IEL and the Harvard Graduate School of Education (HGSE) announce the 2017 Meade Fellow: Laura Burgos. The Meade Fellowship provides an opportunity for a HGSE student to travel to Washington, D.C., visit leading education and related organizations, and meet with chief architects of change in education policy. The Fellowship was established in 1996 in honor of Edward J. Meade, Jr., who was instrumental in leading many educational reform initiatives for the Ford Foundation, including the establishment of IEL.
This year’s Meade Fellow, Laura Burgos, spent the majority of her career at the school level influencing instructional programming and teacher practice. As she continues her career trajectory towards systems-level leadership, she seeks to better understand the relationship between policy and practice. Her goal is to apply this understanding in exploring the interdependence of education, health, and housing policy initiatives.
“It is critical for me to understand how policy decisions are made, the scope of their influence, and how they translate into change at the school and district level,” says Burgos. “In just a few months, I will embark on my third-year residency at the University of Washington’s Center for Education Leadership. My strategic project will focus on ensuring organizational sustainability within the professional development landscape. I intend to spend my time in Washington, D.C. meeting with nonprofit organizations leveraging technology and innovation in improving results for educators. My hope is to enter my residency with new approaches to adult learning that will successfully impact student outcomes. The Edward J. Meade, Jr. Fellowship will support these goals while also allowing me to broaden my professional network across the sector. As a Fellowship recipient, I am hoping to build relational capacity with key organizational leaders who may offer mentorship opportunities as I continue my journey as an education leader.”

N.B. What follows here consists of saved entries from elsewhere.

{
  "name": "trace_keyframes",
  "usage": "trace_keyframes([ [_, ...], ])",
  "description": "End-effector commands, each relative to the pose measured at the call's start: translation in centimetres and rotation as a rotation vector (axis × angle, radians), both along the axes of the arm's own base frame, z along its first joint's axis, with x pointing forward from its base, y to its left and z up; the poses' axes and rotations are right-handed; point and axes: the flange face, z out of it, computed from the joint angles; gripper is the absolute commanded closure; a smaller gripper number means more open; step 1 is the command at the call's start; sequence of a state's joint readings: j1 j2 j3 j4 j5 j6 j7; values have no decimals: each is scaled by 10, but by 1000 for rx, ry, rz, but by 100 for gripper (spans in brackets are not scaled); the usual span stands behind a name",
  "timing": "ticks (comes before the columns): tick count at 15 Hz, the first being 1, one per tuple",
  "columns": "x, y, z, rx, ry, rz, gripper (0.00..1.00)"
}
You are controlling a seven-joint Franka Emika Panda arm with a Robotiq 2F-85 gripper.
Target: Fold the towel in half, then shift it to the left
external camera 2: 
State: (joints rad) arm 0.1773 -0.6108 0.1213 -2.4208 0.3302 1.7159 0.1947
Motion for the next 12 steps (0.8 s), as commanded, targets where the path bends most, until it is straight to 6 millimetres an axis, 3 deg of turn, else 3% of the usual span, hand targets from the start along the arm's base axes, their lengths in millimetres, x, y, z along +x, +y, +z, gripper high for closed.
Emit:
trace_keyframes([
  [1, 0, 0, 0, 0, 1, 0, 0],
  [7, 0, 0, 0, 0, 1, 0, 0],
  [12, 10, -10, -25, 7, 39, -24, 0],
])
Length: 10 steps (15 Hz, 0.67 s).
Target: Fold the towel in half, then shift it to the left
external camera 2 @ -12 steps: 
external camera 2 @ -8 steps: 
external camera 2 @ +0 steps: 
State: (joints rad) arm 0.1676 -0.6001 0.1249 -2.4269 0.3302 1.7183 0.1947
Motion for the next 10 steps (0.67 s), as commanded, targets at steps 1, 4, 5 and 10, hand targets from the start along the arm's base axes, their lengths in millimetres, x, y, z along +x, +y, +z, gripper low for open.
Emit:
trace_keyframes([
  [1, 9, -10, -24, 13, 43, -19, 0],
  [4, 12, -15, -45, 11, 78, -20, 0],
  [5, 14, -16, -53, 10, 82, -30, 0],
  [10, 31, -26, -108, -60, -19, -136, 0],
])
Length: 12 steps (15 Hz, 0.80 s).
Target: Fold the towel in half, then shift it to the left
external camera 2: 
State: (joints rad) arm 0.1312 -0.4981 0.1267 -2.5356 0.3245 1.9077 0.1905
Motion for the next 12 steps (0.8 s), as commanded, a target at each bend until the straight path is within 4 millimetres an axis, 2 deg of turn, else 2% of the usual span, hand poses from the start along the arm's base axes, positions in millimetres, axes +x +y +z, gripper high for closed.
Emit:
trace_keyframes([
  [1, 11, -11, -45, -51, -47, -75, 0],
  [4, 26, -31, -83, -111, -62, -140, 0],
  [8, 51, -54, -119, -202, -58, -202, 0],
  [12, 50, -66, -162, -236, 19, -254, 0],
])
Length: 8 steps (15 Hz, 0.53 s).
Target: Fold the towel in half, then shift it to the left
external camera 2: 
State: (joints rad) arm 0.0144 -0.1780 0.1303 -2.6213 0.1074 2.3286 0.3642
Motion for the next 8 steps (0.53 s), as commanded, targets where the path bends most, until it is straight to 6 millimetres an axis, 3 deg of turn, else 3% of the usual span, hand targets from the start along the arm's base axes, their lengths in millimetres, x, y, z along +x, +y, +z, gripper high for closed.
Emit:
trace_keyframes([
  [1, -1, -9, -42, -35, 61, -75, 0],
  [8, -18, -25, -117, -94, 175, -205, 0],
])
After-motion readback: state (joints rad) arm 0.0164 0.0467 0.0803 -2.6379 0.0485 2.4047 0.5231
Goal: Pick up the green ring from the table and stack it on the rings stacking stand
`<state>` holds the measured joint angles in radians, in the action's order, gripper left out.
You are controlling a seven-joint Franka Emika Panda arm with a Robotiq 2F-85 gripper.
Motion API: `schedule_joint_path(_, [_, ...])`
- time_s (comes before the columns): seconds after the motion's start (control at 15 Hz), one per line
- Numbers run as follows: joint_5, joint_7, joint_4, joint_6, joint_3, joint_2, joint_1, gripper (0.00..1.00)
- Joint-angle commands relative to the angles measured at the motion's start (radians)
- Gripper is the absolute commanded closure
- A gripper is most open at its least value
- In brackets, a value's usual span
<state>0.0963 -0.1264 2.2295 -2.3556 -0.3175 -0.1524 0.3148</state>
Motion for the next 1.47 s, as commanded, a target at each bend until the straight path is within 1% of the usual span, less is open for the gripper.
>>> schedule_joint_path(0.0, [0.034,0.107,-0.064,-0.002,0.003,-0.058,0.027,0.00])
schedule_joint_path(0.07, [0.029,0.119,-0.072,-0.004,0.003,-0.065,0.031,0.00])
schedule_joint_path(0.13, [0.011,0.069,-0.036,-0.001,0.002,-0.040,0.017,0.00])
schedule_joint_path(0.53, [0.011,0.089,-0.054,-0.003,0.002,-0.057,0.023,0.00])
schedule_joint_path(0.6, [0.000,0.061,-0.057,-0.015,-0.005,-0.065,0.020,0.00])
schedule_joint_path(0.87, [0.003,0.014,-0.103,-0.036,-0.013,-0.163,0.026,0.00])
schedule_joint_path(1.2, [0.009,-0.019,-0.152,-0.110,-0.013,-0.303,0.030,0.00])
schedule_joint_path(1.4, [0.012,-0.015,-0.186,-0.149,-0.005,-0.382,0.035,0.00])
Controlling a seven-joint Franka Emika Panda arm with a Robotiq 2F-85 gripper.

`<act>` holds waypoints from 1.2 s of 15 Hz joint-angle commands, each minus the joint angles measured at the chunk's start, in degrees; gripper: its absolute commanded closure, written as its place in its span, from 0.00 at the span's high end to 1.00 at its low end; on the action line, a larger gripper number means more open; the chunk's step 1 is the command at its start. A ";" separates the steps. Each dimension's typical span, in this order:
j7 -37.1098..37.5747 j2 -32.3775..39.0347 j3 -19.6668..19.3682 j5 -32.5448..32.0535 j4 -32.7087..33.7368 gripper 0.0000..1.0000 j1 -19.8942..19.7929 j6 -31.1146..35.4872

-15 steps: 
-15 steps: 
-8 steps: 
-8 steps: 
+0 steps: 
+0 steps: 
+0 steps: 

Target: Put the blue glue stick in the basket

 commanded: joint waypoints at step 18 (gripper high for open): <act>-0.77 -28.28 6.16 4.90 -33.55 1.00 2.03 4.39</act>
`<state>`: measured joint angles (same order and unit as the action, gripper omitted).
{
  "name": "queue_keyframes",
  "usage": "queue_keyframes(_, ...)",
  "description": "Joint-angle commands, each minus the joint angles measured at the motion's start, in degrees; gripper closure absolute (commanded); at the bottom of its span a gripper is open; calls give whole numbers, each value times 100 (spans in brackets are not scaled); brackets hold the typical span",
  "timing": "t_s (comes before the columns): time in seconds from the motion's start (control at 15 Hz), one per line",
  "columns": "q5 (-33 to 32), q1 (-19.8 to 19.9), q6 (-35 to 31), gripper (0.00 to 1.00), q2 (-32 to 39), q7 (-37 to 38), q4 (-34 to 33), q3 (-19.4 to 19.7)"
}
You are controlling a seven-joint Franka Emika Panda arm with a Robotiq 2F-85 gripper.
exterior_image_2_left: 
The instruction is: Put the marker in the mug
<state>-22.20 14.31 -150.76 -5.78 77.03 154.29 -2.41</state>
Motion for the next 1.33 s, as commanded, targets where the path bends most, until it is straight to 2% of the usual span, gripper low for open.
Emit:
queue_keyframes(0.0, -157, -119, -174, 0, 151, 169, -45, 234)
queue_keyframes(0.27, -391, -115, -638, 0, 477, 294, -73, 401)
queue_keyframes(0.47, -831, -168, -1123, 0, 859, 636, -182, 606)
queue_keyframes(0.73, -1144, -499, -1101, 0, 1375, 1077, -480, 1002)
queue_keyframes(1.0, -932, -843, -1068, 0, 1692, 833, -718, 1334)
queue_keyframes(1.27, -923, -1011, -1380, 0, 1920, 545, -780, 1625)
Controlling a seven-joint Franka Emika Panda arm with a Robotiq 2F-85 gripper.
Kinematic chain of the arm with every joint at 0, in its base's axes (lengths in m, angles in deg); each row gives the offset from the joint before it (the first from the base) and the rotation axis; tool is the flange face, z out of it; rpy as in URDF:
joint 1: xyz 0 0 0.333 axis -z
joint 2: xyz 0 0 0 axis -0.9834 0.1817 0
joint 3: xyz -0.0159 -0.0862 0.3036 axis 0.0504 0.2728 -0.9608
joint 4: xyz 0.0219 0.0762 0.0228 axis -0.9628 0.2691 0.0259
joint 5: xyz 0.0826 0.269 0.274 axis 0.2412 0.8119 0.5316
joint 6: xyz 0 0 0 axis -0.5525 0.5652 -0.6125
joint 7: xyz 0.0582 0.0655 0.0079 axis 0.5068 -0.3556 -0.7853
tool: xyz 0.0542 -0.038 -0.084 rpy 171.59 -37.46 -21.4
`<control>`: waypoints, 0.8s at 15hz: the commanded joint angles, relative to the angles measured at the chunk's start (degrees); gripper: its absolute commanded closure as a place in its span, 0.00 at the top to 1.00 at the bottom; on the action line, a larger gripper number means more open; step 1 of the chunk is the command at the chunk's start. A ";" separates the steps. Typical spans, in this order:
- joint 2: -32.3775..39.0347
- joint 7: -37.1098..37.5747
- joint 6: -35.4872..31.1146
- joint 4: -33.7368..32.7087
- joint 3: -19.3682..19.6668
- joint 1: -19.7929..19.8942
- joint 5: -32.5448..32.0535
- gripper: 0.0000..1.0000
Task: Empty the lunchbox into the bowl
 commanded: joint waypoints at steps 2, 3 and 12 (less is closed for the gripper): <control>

After completing an AmeriCorps teaching fellowship, Burgos spent over a decade serving public school students in Brooklyn, New York as a teacher and school leader. Her desire to broaden her understanding of urban school models led her to serve as a principal within a national charter school network. This experience allowed her to address achievement barriers across the country.
Most recently, Burgos directed expanded learning time programs in public middle schools, launching a writing mentorship program between senior students and business professionals. She is currently a HGSE Doctor of Education Leadership candidate. She has previously been awarded the Gordon M. Ambach Fellowship in support of her work around school accountability analysis at the state level.